**What you need to do**
Retype the entries exactly; omit all pictures.

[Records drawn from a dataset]
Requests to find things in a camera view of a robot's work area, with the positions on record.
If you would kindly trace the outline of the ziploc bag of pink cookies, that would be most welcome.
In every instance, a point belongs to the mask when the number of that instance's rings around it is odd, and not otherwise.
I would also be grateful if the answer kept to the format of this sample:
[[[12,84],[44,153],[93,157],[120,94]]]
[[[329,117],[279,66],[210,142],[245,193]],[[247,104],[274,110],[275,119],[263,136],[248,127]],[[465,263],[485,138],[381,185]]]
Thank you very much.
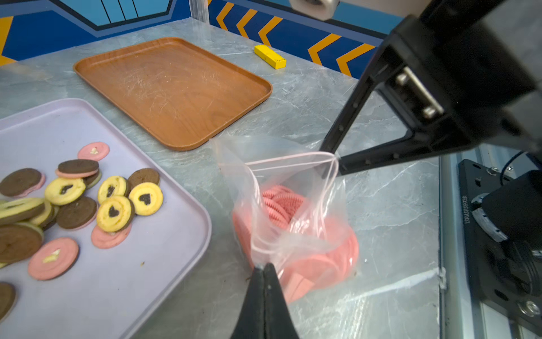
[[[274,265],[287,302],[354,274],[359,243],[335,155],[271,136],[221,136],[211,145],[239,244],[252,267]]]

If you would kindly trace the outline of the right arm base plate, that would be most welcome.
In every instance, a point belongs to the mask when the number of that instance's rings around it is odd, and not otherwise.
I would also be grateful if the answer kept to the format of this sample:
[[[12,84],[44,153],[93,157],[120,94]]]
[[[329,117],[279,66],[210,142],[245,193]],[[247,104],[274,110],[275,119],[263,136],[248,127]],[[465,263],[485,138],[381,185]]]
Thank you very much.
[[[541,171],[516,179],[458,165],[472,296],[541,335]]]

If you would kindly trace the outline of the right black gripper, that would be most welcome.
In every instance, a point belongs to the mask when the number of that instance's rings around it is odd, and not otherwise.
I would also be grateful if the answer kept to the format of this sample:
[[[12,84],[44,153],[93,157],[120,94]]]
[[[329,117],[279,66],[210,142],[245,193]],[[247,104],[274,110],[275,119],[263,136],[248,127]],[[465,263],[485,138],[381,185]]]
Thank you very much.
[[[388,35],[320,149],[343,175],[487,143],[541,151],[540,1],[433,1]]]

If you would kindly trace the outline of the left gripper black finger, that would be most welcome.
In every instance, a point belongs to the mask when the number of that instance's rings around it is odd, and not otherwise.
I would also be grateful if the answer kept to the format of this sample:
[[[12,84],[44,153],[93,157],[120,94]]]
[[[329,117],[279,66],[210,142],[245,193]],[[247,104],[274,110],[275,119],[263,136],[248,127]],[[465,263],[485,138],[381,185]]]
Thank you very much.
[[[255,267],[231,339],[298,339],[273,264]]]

**Answer**
Requests to find things in a camera view of a robot's work area, with the positions on record.
If you would kindly trace the outline of the ziploc bag of pink cookies, that would be most welcome.
In every instance, a point belongs to the mask when the number of that instance's rings around it is odd, and not otherwise.
I would also be grateful if the answer kept to the format of this sample:
[[[12,84],[44,153],[93,157],[120,94]]]
[[[329,117],[279,66],[210,142],[245,193]],[[247,104],[274,110],[275,119],[263,136],[248,127]],[[465,263],[485,138],[381,185]]]
Thank you very much.
[[[274,265],[287,302],[354,274],[359,243],[335,155],[271,136],[221,136],[211,145],[239,244],[252,267]]]

If you would kindly trace the outline of the right arm base plate, that would be most welcome.
In every instance, a point belongs to the mask when the number of that instance's rings around it is odd, and not otherwise.
I would also be grateful if the answer kept to the format of this sample:
[[[12,84],[44,153],[93,157],[120,94]]]
[[[329,117],[279,66],[210,142],[245,193]],[[247,104],[274,110],[275,119],[263,136],[248,127]],[[465,263],[485,138],[381,185]]]
Thank you very much.
[[[541,171],[516,179],[458,165],[472,296],[541,335]]]

If you would kindly trace the outline of the right black gripper, that would be most welcome.
In every instance, a point belongs to the mask when the number of that instance's rings around it is odd, and not otherwise.
I would also be grateful if the answer kept to the format of this sample:
[[[12,84],[44,153],[93,157],[120,94]]]
[[[329,117],[279,66],[210,142],[245,193]],[[247,104],[274,110],[275,119],[263,136],[248,127]],[[465,263],[485,138],[381,185]]]
Thank you very much.
[[[388,35],[320,149],[343,175],[487,143],[541,151],[540,1],[433,1]]]

If you would kindly trace the outline of the left gripper black finger, that would be most welcome.
In every instance, a point belongs to the mask when the number of that instance's rings around it is odd, and not otherwise.
I would also be grateful if the answer kept to the format of this sample:
[[[12,84],[44,153],[93,157],[120,94]]]
[[[329,117],[279,66],[210,142],[245,193]],[[247,104],[274,110],[275,119],[263,136],[248,127]],[[465,263],[485,138],[381,185]]]
Thank you very much.
[[[255,267],[231,339],[298,339],[273,264]]]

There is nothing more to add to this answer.